Vergleicht man diese Zahlen mit dem Monat davor, sieht man, dass 2.291 Menschen von der TCG gerettet wurden, davon wurden 1.196 (in 42 Booten) als Pushback-Fälle klassifiziert. Die TCG hat 3.431 Menschen bei dem Versuch türkische Strände oder Gewässer zu verlassen, aufgehalten und 3.357 Menschen sind auf den griechischen Inseln registriert worden.

Der März dieses Jahres mit dem März 2023 im Vergleich: Im März 2023 wurden 1.894 Menschen gerettet, davon wurden 1.517 (in 59 Booten) als Pushback-Fälle klassifiziert. 720 Menschen wurden von der TCG aufgehalten und 960 kamen auf den griechischen Inseln an. Über die Gründe für den Rückgang im März 2024 können wir nur Vermutungen anstellen, da sie vermutlich in der Türkei liegen.
Die türkischen Kommunalwahlen mögen eine Rolle gespielt haben. Im Wahlkampf war es wichtig zu zeigen, dass das Thema Migration unter Kontrolle ist. Vermutlich hat die türkische Polizei mehr Aufwand betrieben, um Migrant*innen und die Netzwerke, die die Überfahrt organisieren, schon in Grenznähe oder in den größeren Städten, abzufangen. Da wir auf die Zahlen der türkischen Polizei (die eine solche Operation durchführen würde, während die TCG nur an den Küsten und auf dem Wasser zuständig ist) keinen Zugriff haben, können wir das nicht bestätigen, halten es aber für eine logische Antwort auf die Frage, warum weniger Menschen die Überfahrt angetreten haben.

Dazu hat sich generell der Umgang mit mafiösen Strukturen verändert, seit es einige personelle Veränderungen im Innenministerium gab. Bei der härteren Vorgehensweise gegen die Schattenmärkte geht es vornehmlich um Drogen. Es ist aber wahrscheinlich, dass dies auch den Markt für Überfahrten nach Griechenland betrifft.
Die Zahl der Menschen, die die TCG von der Überfahrt abhält oder die in türkischen Gewässern gestoppt werden ist und bleibt hoch. Vermutlich hat Erdogan bei seinem Treffen mit Mitsotakis im Dezember des letzten Jahres Zusagen gemacht und für den Moment hält die Türkei sich daran, solange das entspannte Klima anhält.

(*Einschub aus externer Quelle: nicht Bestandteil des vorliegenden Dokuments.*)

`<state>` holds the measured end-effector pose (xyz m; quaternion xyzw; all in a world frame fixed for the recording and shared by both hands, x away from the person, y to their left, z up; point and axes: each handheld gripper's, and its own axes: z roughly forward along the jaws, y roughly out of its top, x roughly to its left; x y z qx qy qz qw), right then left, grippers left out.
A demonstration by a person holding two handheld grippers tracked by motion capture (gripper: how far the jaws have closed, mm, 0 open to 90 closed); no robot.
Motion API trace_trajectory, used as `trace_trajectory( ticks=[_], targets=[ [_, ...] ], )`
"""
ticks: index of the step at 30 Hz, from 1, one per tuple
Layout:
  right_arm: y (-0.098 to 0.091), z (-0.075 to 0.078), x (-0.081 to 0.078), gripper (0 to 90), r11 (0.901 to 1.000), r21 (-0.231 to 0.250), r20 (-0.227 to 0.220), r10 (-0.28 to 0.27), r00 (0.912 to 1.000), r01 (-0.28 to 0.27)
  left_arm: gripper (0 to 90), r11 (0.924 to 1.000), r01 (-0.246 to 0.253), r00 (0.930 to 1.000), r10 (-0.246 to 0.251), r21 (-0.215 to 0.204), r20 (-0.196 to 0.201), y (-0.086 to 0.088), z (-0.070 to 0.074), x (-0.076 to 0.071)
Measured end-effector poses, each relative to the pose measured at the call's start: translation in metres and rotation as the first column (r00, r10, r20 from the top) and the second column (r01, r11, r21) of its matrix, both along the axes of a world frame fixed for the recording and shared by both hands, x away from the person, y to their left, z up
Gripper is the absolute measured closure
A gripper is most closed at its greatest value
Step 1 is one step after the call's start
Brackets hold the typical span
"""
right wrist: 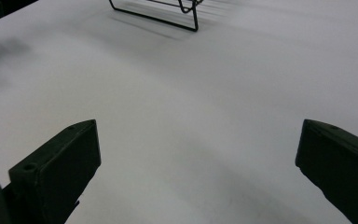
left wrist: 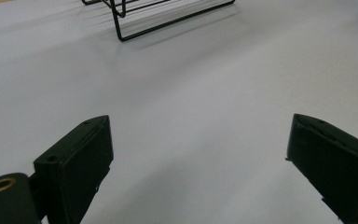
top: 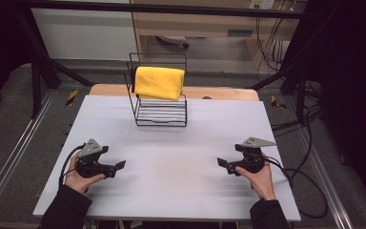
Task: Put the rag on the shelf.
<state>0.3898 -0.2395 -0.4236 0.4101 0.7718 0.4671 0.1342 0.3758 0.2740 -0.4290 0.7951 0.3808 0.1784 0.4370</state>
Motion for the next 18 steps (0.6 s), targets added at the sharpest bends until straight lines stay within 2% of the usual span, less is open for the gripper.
trace_trajectory(
  ticks=[3,11,18],
  targets=[
    [-0.009,-0.008,-0.006,0.5,1.0,0.002,-0.005,0.0,1.0,0.0,6.9,0.9998,0.01,0.9999,-0.01,0.015,-0.01,0.002,-0.005,-0.003],
    [-0.028,-0.026,-0.019,0.5,1.0,-0.006,-0.024,0.008,0.9997,-0.008,6.7,0.9997,0.016,0.9998,-0.016,0.02,-0.011,0.005,-0.011,-0.008],
    [-0.033,-0.029,-0.022,0.5,0.9999,-0.008,-0.03,0.01,0.9995,-0.011,6.6,0.9998,0.009,1.0,-0.009,0.018,-0.004,0.009,-0.013,-0.011]
  ],
)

Ein weiterer Grund liegt in der Tatsache, dass die Türkei selbst mehr Menschen über die Grenze nach Syrien zurückschiebt und somit weniger als vorher überhaupt in Küstennähe ankommen.

Nicht zuletzt spielt eine Verschiebung der Routen eine Rolle. Deutlich mehr Menschen, besonders aus Syrien versuchen die Türkei zu umgehen und starten aus dem Libanon. In nur einer Woche sind 15 Boote mit 800 Menschen an Bord auf Zypern angekommen. In den ersten 3 Monaten sind 2.000 Menschen in Zypern angekommen, während es im letzten Jahr nur 78 waren. Die Überfahrt dauert 10 Stunden und ist somit länger und gefährlicher, als zu den ägäischen Inseln – aber die Hoffnung nicht von Griechenland in die Türkei zurück gewiesen und dann von der Türkei nach Syrien abgeschoben zu werden treibt die Menschen auf diesen Weg.